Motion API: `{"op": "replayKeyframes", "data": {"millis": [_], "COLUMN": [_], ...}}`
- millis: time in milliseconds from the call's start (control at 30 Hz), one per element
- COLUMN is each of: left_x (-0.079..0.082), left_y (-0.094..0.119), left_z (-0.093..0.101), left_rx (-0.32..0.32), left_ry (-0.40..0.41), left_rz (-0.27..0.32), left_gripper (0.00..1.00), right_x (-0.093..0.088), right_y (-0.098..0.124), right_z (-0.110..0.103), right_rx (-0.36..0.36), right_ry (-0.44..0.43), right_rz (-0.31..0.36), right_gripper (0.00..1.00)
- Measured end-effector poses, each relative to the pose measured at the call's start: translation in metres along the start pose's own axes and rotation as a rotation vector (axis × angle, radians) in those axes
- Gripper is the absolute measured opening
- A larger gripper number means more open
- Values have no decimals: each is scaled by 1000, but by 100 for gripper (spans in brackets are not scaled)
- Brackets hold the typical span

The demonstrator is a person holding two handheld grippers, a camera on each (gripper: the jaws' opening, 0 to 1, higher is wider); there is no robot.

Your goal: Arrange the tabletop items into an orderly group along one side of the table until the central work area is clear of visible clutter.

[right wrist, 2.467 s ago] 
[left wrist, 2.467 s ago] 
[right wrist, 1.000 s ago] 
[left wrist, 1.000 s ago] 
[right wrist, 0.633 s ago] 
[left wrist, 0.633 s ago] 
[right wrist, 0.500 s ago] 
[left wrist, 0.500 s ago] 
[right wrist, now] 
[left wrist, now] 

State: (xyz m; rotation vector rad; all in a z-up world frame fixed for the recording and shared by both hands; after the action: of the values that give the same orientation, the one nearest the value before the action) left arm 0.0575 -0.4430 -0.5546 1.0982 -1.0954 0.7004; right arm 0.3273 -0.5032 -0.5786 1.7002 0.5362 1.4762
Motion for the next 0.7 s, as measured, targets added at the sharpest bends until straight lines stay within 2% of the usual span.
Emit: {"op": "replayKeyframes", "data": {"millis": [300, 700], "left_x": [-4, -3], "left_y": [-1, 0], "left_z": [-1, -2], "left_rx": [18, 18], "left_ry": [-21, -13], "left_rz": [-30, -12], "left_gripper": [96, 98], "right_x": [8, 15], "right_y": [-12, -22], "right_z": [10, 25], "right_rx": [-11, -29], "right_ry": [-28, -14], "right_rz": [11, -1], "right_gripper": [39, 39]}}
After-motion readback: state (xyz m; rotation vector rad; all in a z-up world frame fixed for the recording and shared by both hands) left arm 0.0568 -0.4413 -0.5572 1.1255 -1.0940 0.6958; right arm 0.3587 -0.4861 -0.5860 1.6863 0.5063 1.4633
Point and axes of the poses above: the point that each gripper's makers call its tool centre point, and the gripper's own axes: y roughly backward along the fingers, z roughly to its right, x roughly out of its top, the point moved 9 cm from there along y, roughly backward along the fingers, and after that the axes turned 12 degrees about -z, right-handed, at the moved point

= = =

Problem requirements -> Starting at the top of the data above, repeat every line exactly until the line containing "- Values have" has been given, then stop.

Response area ->
Motion API: `{"op": "replayKeyframes", "data": {"millis": [_], "COLUMN": [_], ...}}`
- millis: time in milliseconds from the call's start (control at 30 Hz), one per element
- COLUMN is each of: left_x (-0.079..0.082), left_y (-0.094..0.119), left_z (-0.093..0.101), left_rx (-0.32..0.32), left_ry (-0.40..0.41), left_rz (-0.27..0.32), left_gripper (0.00..1.00), right_x (-0.093..0.088), right_y (-0.098..0.124), right_z (-0.110..0.103), right_rx (-0.36..0.36), right_ry (-0.44..0.43), right_rz (-0.31..0.36), right_gripper (0.00..1.00)
- Measured end-effector poses, each relative to the pose measured at the call's start: translation in metres along the start pose's own axes and rotation as a rotation vector (axis × angle, radians) in those axes
- Gripper is the absolute measured opening
- A larger gripper number means more open
- Values have no decimals: each is scaled by 1000, but by 100 for gripper (spans in brackets are not scaled)

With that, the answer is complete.